Love and sex: Edwardian style
It was 1901 when Edward VII came to the throne, heralding in what we know today as the Edwardian Era. Although we sometimes think of the previous time – the Victorian Era – as being somewhat staid, that’s far from the case.
The moral code inherited by King Edward had been firmly set during his mother’s time on the throne and it was considerably more raunchy than we might think.
When the Edwardian began, divorce was rare. It was considered extremely scandalous and because couples – especially from the higher end of society – married for the wrong reasons, adultery was rife.
There was, for example, a spate of impoverished nobility who married American heiresses. The aristocrat benefitted financially and the heiress socially. This pleased everyone concerned but it did mean that marriages were often loveless. Dalliances were common.
Cinq à Sept
This phrase referred to the fact that sexual liaisons between lovers would normally take place between five in the afternoon and seven in the evening. There was an eminently practical reason for this.
Consider the clothing that the women of that time used to wear. They couldn’t just remove their dress and their underwear and hop into bed. There was a considerable amount of unlacing, unbuckling and unbuttoning to take care of. Whereas a woman today, if necessary, could go from naked to clothed in seconds, the Victorian and Edwardian woman couldn’t.
Therefore it was sensible for sexual liaisons to take place between the hours of teatime and dinner time when the women would be changing from their day wear into their evening clothes.
Married woman preferred
Had a gentleman been advertising in the classifieds for a mistress, he would have been more than likely to specify ‘married woman preferred’. Married women were a much better choice than single for a spot of adultery.

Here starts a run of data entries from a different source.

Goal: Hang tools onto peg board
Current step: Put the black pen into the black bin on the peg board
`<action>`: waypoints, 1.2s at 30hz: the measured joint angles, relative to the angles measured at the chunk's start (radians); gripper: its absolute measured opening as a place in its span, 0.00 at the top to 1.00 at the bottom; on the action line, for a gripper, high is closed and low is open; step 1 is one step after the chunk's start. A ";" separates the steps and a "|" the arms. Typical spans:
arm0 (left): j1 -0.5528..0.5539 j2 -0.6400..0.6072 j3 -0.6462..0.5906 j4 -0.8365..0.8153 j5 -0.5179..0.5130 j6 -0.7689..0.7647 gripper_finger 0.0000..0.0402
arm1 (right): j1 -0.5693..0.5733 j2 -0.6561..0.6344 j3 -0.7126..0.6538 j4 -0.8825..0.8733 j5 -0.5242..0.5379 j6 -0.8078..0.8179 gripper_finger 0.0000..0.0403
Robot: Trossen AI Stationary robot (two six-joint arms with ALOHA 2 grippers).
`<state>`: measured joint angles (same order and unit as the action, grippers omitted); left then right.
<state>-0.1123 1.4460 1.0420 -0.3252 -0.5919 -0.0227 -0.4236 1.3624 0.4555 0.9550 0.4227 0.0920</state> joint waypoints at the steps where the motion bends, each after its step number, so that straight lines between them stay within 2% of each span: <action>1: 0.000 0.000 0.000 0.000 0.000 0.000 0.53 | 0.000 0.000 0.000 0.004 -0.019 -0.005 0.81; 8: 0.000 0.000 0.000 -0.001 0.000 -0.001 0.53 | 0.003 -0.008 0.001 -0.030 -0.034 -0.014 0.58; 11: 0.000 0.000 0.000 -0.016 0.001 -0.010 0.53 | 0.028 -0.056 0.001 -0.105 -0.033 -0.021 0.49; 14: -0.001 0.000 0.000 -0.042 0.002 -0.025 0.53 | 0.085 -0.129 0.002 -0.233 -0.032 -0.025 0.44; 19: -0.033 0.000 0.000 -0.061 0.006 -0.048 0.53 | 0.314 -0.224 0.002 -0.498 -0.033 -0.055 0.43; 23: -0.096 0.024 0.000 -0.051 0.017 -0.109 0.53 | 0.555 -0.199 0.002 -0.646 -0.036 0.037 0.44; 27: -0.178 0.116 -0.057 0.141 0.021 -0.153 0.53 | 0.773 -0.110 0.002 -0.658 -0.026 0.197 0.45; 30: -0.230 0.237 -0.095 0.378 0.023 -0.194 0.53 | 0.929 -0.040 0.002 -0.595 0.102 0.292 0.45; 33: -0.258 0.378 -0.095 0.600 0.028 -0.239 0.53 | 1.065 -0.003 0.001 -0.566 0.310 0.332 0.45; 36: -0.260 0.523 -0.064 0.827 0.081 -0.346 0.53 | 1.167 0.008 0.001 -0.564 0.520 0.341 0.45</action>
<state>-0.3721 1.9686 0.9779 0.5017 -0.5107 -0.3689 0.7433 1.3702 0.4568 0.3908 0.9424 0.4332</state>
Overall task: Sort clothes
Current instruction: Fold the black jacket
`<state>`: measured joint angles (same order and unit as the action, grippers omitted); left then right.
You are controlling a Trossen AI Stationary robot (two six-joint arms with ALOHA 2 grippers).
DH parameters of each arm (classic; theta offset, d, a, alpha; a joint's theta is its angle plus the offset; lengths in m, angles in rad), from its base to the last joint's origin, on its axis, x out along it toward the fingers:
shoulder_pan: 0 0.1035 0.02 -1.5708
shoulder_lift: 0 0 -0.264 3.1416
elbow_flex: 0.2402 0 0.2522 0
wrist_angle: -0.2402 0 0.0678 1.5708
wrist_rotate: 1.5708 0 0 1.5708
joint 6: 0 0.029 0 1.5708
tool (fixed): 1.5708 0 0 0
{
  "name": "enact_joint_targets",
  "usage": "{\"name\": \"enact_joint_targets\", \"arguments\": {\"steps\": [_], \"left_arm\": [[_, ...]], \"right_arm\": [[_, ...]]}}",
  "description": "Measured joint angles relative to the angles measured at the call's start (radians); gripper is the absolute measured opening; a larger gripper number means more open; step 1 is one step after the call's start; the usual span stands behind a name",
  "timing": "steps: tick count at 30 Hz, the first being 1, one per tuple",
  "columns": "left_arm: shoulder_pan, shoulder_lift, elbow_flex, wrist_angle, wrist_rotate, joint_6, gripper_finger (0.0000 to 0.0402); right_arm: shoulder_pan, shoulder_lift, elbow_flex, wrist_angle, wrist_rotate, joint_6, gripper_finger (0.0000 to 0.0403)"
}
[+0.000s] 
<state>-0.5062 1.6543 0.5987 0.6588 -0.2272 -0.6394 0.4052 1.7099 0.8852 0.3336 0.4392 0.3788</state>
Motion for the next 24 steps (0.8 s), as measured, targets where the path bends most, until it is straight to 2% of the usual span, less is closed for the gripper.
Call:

For one thing, so many were in loveless marriages and looking for excitement elsewhere. Then there was the fact that most married women didn’t want to jeopardise their own marriages so could be relied upon to be discreet. Single women were unsatisfactory because they often made demands upon their lovers and then, of course, there was the ultimate convenience. Should the affair result in a pregnancy, then the child could easily be absorbed into the ladies existing family with no questions asked.
It was therefore required that before embarking upon affairs, the aristocratic newly married lady should produce two male heirs (known as the ‘heir and the spare’ prior to embarking on a sex life of her own. This way, if a child should be born as a result of her affair and be seen as being a legitimate member of the family, the family inheritance wasn’t sullied with another bloodline.
This ‘unspoken ‘rule’ was still in effect when Charles, Prince of Wales had affairs prior to his marriage to Diana Spencer. When his two mistresses, Camilla and Kanga, married other men, they were out-of-bounds until they had produced an heir for their husbands.
Back in the Edwardian days, the line between respectability and shame for women was not what they did, but whether they were found out. As the famous actress of the day, Mrs Patrick Campbell put it:
‘It doesn’t matter what you do in the bedroom as long as you don’t do it in the street and frighten the horses.’